Stacks change-data-capture (CDC) → Clockworks book.* event auto-wiring lives in the dedicated @shardworks/clockworks-stacks-signals-apparatus bridge plugin; install it alongside Stacks and Clockworks to surface row mutations as Clockworks events.

See also: docs/architecture/clockworks.md.

Installation

pnpm add @shardworks/clockworks-apparatus

Register the apparatus in guild.json:

{
  "plugins": [
    "@shardworks/clockworks-apparatus"
  ]
}

The apparatus declares requires: ['stacks', 'clerk'] — the Stacks provides persistence for the two books, and the Clerk supplies the writ-type registry the signal validator consults. The Animator and the Loom appear under recommends (not requires): the stdlib summon-relay resolves both lazily at handler-call time, so a guild that uses Clockworks for non-anima relays can install the apparatus without dragging in the session-launch stack.

Configuration

Custom events live under clockworks.events in guild.json. Each entry is keyed by the event name with an optional human-readable description:

{
  "clockworks": {
    "events": {
      "code.reviewed": { "description": "An anima finished reviewing a diff." },
      "demo.thing-happened": {}
    }
  }
}

Framework-owned names cannot be emitted via signal. There is no hardcoded reserved-prefix list — names are framework-owned per-event, claimed by a plugin's events kit at apparatus start(). The Clockworks itself claims clockworks.standing-order.failed, clockworks.timer, and the universal writ.<type>.<status> family (one entry per (writType, state) pair currently registered with the Clerk); the Animator claims session.*, anima.*, and commission.session.ended; the framework CLI claims tool.*. See Event Catalog → Reserved Namespaces for the canonical surface and Event Catalog → Renamed/removed in this release for the migration table from the legacy commission.*, guild.initialized, migration.applied, schedule.fired, and standing-order.failed vocabulary that landed in C2.

API

ClockworksApi.emit(name, payload, emitter): Promise<string>

Persists one document to the clockworks/events book and returns the generated event id (e-<base36_ts>-<hex>). The payload is JSON-serialized eagerly so non-serializable values (circular references, BigInt, functions, …) surface as a descriptive Clockworks-attributed error at the API boundary rather than as an opaque failure inside the Stacks layer. An undefined payload is coerced to null so the stored row shape stays predictable.

emit is the trusted write path — it does not run the signal validator, so framework callers can record reserved-namespace and writ-lifecycle events that animas cannot. Use it from inside plugins that own a namespace; use the signal tool for everything else.

ClockworksApi.resolveRelay(name): RelayDefinition | undefined

Looks up a registered relay by name. Returns the RelayDefinition registered under name — sourced from either a standalone kit's relays contribution or the apparatus's own supportKit.relays slot — or undefined when no relay with that name is registered. The dispatcher calls this when resolving a standing order's run: field.

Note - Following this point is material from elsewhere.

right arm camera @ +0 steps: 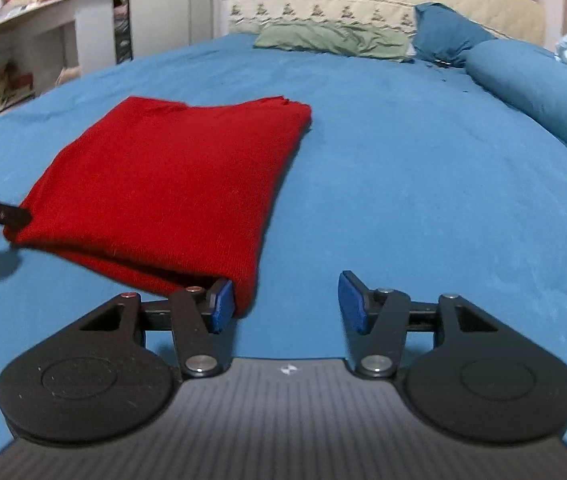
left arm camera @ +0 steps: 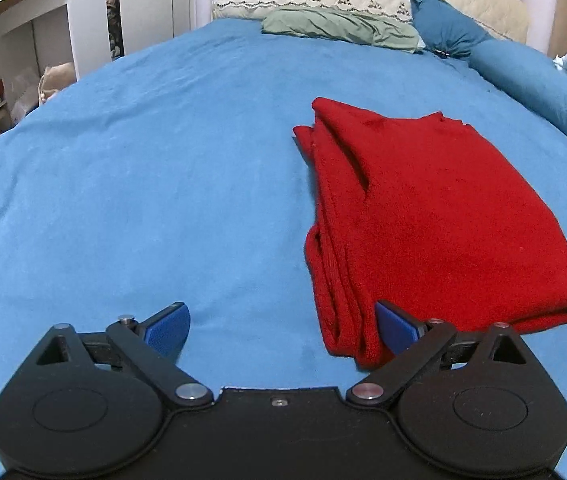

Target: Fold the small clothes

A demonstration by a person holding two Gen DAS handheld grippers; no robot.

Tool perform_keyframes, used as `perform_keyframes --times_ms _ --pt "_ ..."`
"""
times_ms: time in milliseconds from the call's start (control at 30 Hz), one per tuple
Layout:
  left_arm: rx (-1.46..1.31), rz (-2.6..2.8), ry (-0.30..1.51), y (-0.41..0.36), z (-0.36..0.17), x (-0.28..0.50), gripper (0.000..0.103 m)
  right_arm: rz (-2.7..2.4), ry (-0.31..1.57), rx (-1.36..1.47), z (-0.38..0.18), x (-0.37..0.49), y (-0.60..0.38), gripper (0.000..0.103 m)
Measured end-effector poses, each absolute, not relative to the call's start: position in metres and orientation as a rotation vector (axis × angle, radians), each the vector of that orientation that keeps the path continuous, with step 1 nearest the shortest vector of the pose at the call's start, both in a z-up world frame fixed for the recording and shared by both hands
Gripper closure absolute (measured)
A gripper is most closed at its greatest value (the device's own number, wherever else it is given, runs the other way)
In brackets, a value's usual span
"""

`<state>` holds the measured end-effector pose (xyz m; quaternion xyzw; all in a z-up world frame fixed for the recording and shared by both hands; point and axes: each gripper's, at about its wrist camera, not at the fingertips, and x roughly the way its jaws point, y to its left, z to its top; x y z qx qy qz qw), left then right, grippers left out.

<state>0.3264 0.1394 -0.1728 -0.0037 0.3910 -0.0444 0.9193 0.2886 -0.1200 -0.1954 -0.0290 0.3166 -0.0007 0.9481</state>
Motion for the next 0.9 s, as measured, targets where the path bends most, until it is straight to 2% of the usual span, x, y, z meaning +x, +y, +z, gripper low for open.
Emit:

ClockworksApi.processEvents(): Promise<{ processedEvents, dispatches, errors, skipped }>

Drains every unprocessed event from the events book in one pass. For each event in id-ascending order, the dispatcher resolves every standing order whose on: field matches the event name (in registration order), invokes the named relay with the event and a fresh RelayContext { home, params: order.with ?? {} }, and writes exactly one event_dispatches row per invocation. After all matching orders for an event have been attempted, the event is marked processed: true.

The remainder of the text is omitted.